И точка на нотной бумаге тоже не просила нас появиться. Но я чувствую ответственность перед ней. И вторая нота – это в каком-то смысле безответственность по отношению к первой. Идея «чем старых отмыть, лучше новых нарожаем», творчества, основанного на бесконечном прибавлении нот, мне не близка. Мне интереснее вглядываться в одну, там же целый мир.
– Но ведь даже с детьми вы на самом деле не можете ничего спланировать и проконтролировать. Получается, в вашем композиторском мире нет силы, которая жестко за все отвечает?
– А я не претендую на контроль. Моя задача – предоставить ноте возможности для самореализации.
– То есть вы – как садовник? Просто рыхлите землю и подставляете нотам подпорки?
– Что-то вроде. Я помогаю реализоваться потенциалу, который в этой ноте заложен.
Вы, возможно, спросите: если в одной ноте содержится целый мир, то что же тогда делать с первым этюдом Шопена, в котором этих нот тысячи? Шопен – безответственный композитор? А это как раз связано с изменением композиторской оптики. Во времена Шопена за организующую единицу принимался не один звук, а тональность. Композитор нес ответственность не за ноту, а за тональность целиком, за отношение звуков внутри этой системы. Атомных микроскопов тогда ведь тоже не было. А сейчас есть, вот и композиторы работают на наноуровне. Не все, конечно.
– При этом с музыкантами вы обращаетесь гораздо жестче, буквально заставляете их испытывать физический дискомфорт, и это важная часть ваших сочинений.
– Я же никого не могу заставить. Меня играют только те, кому это интересно, кто ищет подобного. Это мои единомышленники. И они не жалуются, но, конечно, выматываются сильно. Руки устают, губы устают. Но все это в прошлом. В какой-то момент я стал чувствовать себя диктатором по отношению к своим исполнителям. Ощущать произведение как цепочку насильственных решений, которые мы навязываем материалу, исполнителям, слушателям. До определенного момента мне это нравилось, но потом ситуация стала меня беспокоить. И я от нее отказался.
– И в этот момент у вас закончился ваш посттравматический синдром.

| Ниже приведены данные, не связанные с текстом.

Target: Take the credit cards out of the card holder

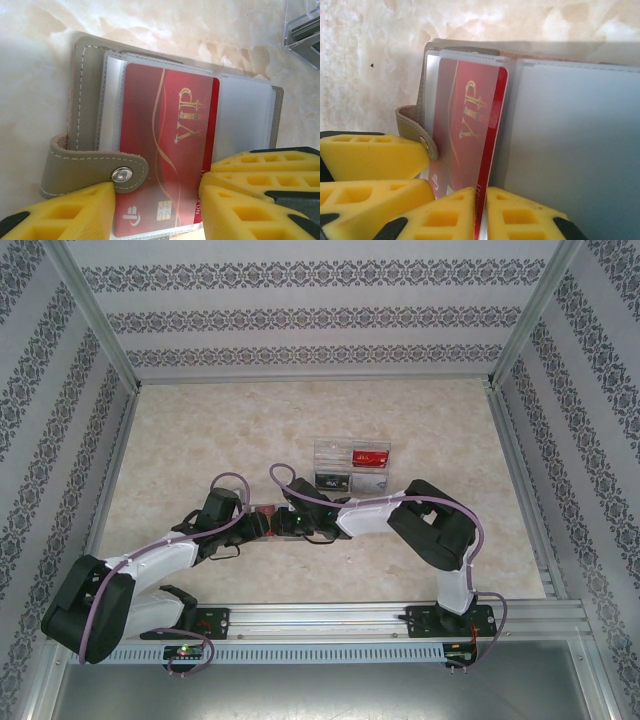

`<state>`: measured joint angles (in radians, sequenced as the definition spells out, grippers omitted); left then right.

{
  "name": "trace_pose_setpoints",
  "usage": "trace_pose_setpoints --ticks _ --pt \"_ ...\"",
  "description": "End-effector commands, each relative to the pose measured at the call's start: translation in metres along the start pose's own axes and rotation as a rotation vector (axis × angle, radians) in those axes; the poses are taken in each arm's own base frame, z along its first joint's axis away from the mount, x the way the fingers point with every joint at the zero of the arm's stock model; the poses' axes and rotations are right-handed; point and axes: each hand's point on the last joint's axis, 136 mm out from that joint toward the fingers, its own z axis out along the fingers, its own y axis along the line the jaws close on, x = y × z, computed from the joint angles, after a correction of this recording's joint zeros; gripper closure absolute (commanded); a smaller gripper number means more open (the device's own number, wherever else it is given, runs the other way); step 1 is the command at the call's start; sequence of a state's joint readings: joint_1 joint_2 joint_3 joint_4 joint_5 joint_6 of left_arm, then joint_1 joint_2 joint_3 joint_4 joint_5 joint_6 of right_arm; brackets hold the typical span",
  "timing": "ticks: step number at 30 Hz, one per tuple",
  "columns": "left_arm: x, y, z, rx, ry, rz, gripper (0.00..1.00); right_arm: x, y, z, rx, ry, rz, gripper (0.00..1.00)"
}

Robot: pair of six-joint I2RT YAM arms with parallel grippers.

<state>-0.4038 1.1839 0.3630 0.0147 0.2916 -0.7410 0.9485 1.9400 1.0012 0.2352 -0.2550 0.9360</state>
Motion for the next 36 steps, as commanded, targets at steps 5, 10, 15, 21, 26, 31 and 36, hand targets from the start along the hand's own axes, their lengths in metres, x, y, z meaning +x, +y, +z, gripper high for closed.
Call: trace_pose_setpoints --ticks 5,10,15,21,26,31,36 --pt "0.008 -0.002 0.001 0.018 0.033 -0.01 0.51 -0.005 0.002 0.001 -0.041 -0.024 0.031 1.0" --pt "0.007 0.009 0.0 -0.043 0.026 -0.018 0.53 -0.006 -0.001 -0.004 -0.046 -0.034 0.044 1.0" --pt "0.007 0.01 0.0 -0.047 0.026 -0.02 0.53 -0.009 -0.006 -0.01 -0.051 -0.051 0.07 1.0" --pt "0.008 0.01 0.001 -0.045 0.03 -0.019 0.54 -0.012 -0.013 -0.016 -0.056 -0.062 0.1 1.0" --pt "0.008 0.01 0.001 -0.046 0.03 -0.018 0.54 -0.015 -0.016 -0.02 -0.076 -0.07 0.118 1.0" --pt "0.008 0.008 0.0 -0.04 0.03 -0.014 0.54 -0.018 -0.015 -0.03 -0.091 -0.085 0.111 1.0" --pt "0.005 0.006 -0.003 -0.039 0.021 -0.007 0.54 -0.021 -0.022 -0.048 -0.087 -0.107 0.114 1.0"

– Возможно, и так. В результате я ушел в открытые перформативные практики, которые предполагают деликатный интерес к слушателю и предоставление ему свободы интерпретации. Я всегда боялся нарратива, не хотел навязывать слушателю свое понимание того, что он слышит. Мне всегда было интересно, как по-разному люди могут воспринимать одно и то же сочинение. Но ведь даже ситуация концертного зала – она тоже навязывает слушателю интерпретацию. А кроме того, мне не хотелось бы доставлять дискомфорт тем, кто к этому не готов. Я не хочу навязываться. Поэтому последние мои сочинения – это вообще такие текстовые инструкции, которые предназначены для исполнения кем угодно и где угодно. Есть сочинения для пешехода, для пассажира, для слушателя, для любовников, для принимающих пищу. Любой человек в любой момент может их взять и исполнить. Нет никакого зала, никто не сидит с купленными билетами и ничего не ждет, нет вообще никакого давления. Я вхожу на территорию слушателя, только если он меня сам пригласит. Я просто как книжка лежу на полке. Можно взять, прочитать, посмотреть картинки. Можно исполнить, можно не исполнять.

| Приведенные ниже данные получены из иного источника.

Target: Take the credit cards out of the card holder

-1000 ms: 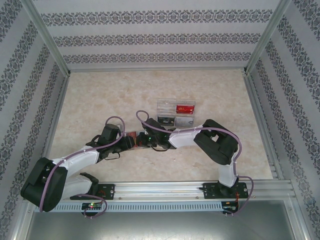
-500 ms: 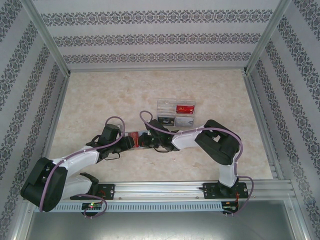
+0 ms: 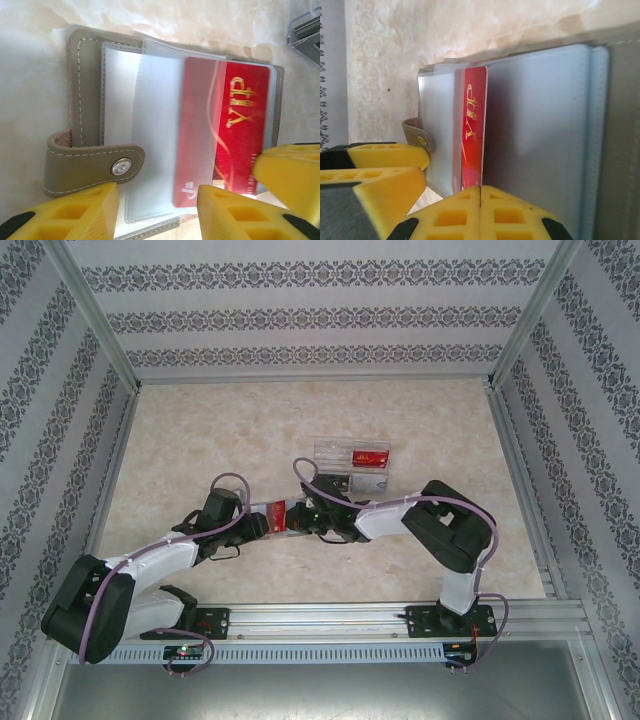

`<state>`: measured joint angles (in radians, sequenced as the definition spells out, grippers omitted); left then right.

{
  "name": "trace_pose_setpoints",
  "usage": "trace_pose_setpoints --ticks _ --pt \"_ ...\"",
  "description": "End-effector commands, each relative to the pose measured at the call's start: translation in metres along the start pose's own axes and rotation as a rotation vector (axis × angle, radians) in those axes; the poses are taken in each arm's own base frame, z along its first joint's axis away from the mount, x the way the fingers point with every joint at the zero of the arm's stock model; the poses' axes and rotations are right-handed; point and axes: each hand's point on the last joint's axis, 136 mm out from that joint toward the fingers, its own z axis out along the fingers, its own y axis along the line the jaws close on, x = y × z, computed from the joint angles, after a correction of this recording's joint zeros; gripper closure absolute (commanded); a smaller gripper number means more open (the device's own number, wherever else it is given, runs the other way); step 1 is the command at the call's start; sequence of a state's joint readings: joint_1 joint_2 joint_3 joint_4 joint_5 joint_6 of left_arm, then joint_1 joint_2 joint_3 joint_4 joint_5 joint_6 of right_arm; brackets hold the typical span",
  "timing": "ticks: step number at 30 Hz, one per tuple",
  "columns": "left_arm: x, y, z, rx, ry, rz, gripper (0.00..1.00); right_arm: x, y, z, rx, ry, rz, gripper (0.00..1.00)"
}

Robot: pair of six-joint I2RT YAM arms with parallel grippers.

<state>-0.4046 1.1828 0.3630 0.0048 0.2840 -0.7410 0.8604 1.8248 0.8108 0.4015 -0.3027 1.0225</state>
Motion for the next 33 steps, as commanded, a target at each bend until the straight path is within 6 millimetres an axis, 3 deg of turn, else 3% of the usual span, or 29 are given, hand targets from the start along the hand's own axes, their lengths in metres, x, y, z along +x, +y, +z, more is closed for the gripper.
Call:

Понятно, что есть богатая и давняя традиция открытых импровизационных партитур – Кейдж, весь посткейджевский легион авторов. Но, сочиняя свои открытые партитуры, я всегда держу в голове понятие «ответственности», оно для меня очень важно. Перед звуком, перед жестом, перед любым волевым решением. Мне интересно раскрытие мгновения, вглядывание, вслушивание – вот его я и реализую через открытые перформативные ситуации.
– Разве ответственность – это не естественная составляющая композиторской работы?

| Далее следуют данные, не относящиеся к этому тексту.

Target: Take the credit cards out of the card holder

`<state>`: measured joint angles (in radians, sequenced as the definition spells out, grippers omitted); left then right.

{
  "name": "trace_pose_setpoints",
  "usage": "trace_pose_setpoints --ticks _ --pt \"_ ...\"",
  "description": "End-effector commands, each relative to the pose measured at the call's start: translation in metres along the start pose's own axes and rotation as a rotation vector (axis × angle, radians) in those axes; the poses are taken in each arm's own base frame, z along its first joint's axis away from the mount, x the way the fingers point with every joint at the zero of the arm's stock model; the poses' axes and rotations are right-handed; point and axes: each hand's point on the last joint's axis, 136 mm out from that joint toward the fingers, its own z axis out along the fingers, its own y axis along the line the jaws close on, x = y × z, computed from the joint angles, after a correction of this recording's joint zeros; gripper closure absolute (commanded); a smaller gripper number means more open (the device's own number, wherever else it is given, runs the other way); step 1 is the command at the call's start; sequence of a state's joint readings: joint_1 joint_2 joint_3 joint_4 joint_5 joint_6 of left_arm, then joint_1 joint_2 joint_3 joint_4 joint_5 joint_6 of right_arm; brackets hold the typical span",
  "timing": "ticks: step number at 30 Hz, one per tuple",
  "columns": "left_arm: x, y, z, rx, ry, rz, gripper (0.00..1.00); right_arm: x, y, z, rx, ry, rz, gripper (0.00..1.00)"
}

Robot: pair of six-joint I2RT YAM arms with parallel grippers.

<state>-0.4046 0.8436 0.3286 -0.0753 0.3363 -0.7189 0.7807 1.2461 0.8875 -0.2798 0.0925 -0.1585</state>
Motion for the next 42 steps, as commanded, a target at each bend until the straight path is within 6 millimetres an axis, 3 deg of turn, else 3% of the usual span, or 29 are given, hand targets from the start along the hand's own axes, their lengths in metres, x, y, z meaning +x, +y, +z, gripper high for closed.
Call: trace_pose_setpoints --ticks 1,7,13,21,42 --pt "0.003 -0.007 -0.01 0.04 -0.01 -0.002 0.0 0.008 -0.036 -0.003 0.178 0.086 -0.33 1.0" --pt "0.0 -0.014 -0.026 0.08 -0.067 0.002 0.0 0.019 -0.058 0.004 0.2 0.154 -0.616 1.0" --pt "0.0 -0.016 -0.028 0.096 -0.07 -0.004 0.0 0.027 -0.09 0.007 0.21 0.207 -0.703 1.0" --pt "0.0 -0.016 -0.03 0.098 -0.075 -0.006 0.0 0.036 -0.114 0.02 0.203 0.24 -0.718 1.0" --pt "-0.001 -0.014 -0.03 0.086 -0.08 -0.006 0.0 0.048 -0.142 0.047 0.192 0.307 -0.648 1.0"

– И да и нет. Зависит от степени рефлексии. Многие идут по легкому пути добавления все новых и новых нот. У Гессе в «Степном волке» есть смешная сцена: в загробном мире ходят какие-то люди, а за ними толпы музыкантов. Главный персонаж спрашивает, кто это? Ему отвечают – Штраус, Брукнер, Малер. А эти толпы? А это музыканты, которые исполняли все лишние ноты, которые написали эти авторы. Я это прочитал лет в пятнадцать и запомнил на всю жизнь, хотя музыку тогда еще не сочинял.